This slim 1976 book is an ambitious attempt to bring to life a seminal black jazz cornet player, Buddy Bolden, at the turn of the 20th century. His innovation of blending blues with funeral parade music has been considered a precursor to ragtime jazz. The setting is the infamous Storyville red-light district of New Orleans, which brings to light both the wayward energies of the era as well as the tough way of life for the women involved. Bolden works part-time as a barber, gathers gossip for a local weekly celebrity news tabloid, and gets in a lot of trouble with booze and women. At one point, he abandons his wife and child for a ménage with a married couple and then stops performing music for a two-year stretch living at a cabin on owed by an old friend from his wild youth. At a comeback performance in a parade, he has a break from reality and tragically ends up committed as a state mental hospital for the rest of his life.
From this sketchy history of a not very sympathetic figure, Ondaatje crafts a sketchy narrative, strong on form and improvised impressions, but light on significant insight. Of course, one can say all novels and biographies come up short in explaining the origins of creative genius. So it’s not so much that aspect which disappoints, but rather that I don’t really get a satisfying portrayal of Bolden as a human character. Other interesting key characters, such as Bolden’s policeman friend Webb and the photographer of prostitutes, E.J. Bellocq, are also not seriously fleshed out.

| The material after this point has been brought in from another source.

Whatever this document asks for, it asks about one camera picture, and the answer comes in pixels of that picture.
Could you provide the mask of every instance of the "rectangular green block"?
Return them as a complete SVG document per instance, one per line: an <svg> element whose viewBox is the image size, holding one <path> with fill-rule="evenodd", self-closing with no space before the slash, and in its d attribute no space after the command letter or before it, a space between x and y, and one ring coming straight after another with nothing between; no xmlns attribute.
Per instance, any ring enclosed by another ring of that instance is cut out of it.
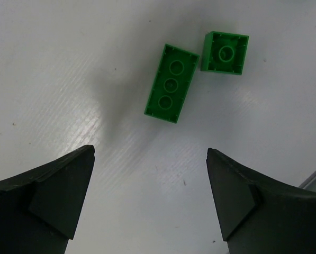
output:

Instead we get a poet’s vision of Bolden’s experiences from his environment, infused with sex, alcohol, and periodic violence, and persistent renderings that reflect his passion for music. Some of this works very well and sometimes it overreaches. One particular success lies in the way Ondaatje’s narration of the tale often emulates jazz in its progressions on various themes and in the way the voice is passed around to various characters. I end with a few quotes to illustrate his prose and help potential readers decide whether to give the book a spin.
Here a fellow musician describes Bolden’s style:
He’s mixing them up. .He’s playing the blues and the hymn sadder than the blues and then the blues sadder than the hymn. That is the first time I heard blues and hymns cooked up together. …It sounded like a battle between the Good Lord and the Devil.
Here he comes to founder over binding his identity so much to his music:
You’d play and people would grab you and grab you till you began to—you couldn’t help it—believe you were doing something important. And all you were doing was stealing chickens, nailing things to the wall. Every time you stopped playing you became a lie. So I got so, with Bellocq, I didn’t trust any of that … any more. It was just playing games. We were furnished rooms and Bellocq was a window looking out.
Here his perceptions while swimming with his girlfriend exposes his growing mental imbalance:
Below our heads all the evil dark swimming creatures are waiting to brush us into nightmare into heart attack to suck us under into the darkness into the complications. Her loon laugh. The dull star of white water under each of us. Swimming towards the sound of madness.
Here a period of sobriety in the retreat at his friend’s cabin also brings interludes of unreality:
What do you want to know about me Webb? I’m alone. I desire every woman I remember. Everything is clear here and still I feel my brain has walked away and is watching me. I feel I hover over the objects in this house, over every person in my memory—like those painted saints in my mother’s church who seem to always have six or seven inches between them and the ground. Posing as humans.
For a two minute clip of Wynton Marsalis playing a Bolton tune, try this:
http://www.youtube.com/watch?v=1g-1Gp...
For a 10 minute segment on the innovations of Bolton and historical images of his environment, check out this PBS clip:
http://www.youtube.com/watch?v=paFK1l...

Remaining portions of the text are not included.